WHAT IS NEEDED:
The full listing must be reproduced exactly as given.
=== SOURCE MATERIAL ===
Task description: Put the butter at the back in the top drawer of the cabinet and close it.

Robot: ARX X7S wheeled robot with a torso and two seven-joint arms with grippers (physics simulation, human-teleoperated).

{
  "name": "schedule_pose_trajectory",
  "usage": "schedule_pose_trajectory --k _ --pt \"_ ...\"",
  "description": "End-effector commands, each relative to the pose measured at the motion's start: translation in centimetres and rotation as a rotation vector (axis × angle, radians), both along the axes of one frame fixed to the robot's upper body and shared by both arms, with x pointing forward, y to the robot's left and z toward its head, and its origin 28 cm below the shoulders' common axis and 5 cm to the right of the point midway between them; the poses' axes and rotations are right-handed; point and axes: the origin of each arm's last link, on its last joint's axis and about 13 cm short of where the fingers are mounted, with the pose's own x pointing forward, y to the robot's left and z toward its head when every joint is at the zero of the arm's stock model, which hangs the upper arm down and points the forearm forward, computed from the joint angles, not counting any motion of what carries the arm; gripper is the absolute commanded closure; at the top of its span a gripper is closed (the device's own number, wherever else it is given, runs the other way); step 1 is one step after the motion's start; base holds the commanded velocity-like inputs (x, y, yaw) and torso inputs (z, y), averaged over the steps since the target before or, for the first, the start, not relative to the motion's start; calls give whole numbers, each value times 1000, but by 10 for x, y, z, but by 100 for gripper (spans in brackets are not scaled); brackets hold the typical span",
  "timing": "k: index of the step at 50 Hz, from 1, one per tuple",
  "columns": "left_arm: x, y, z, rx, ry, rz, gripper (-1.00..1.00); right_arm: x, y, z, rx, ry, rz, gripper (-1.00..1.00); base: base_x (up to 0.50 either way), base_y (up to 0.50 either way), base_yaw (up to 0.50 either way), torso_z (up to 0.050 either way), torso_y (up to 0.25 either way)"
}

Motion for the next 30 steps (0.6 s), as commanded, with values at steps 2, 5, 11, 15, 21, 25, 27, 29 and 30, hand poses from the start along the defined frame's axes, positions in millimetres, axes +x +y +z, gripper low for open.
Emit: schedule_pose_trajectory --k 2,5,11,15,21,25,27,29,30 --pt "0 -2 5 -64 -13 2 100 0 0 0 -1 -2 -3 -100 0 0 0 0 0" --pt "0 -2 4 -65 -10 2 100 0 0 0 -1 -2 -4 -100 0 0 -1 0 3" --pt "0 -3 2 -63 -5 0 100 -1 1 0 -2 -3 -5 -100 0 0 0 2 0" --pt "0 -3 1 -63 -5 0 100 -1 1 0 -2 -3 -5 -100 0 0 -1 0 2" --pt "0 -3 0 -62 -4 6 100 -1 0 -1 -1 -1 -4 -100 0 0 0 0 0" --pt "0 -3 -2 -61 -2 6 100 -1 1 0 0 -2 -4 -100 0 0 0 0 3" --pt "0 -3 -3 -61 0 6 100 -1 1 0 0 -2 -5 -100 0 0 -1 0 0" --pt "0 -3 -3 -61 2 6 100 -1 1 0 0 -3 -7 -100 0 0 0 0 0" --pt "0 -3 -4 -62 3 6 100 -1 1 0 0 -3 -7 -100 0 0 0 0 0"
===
RESULT OF THIS TASK:
Task description: Put the butter at the back in the top drawer of the cabinet and close it.

Robot: ARX X7S wheeled robot with a torso and two seven-joint arms with grippers (physics simulation, human-teleoperated).

{
  "name": "schedule_pose_trajectory",
  "usage": "schedule_pose_trajectory --k _ --pt \"_ ...\"",
  "description": "End-effector commands, each relative to the pose measured at the motion's start: translation in centimetres and rotation as a rotation vector (axis × angle, radians), both along the axes of one frame fixed to the robot's upper body and shared by both arms, with x pointing forward, y to the robot's left and z toward its head, and its origin 28 cm below the shoulders' common axis and 5 cm to the right of the point midway between them; the poses' axes and rotations are right-handed; point and axes: the origin of each arm's last link, on its last joint's axis and about 13 cm short of where the fingers are mounted, with the pose's own x pointing forward, y to the robot's left and z toward its head when every joint is at the zero of the arm's stock model, which hangs the upper arm down and points the forearm forward, computed from the joint angles, not counting any motion of what carries the arm; gripper is the absolute commanded closure; at the top of its span a gripper is closed (the device's own number, wherever else it is given, runs the other way); step 1 is one step after the motion's start; base holds the commanded velocity-like inputs (x, y, yaw) and torso inputs (z, y), averaged over the steps since the target before or, for the first, the start, not relative to the motion's start; calls give whole numbers, each value times 1000, but by 10 for x, y, z, but by 100 for gripper (spans in brackets are not scaled); brackets hold the typical span",
  "timing": "k: index of the step at 50 Hz, from 1, one per tuple",
  "columns": "left_arm: x, y, z, rx, ry, rz, gripper (-1.00..1.00); right_arm: x, y, z, rx, ry, rz, gripper (-1.00..1.00); base: base_x (up to 0.50 either way), base_y (up to 0.50 either way), base_yaw (up to 0.50 either way), torso_z (up to 0.050 either way), torso_y (up to 0.25 either way)"
}

Motion for the next 30 steps (0.6 s), as commanded, with values at steps 2, 5, 11, 15, 21, 25, 27, 29 and 30, hand poses from the start along the defined frame's axes, positions in millimetres, axes +x +y +z, gripper low for open.
Emit: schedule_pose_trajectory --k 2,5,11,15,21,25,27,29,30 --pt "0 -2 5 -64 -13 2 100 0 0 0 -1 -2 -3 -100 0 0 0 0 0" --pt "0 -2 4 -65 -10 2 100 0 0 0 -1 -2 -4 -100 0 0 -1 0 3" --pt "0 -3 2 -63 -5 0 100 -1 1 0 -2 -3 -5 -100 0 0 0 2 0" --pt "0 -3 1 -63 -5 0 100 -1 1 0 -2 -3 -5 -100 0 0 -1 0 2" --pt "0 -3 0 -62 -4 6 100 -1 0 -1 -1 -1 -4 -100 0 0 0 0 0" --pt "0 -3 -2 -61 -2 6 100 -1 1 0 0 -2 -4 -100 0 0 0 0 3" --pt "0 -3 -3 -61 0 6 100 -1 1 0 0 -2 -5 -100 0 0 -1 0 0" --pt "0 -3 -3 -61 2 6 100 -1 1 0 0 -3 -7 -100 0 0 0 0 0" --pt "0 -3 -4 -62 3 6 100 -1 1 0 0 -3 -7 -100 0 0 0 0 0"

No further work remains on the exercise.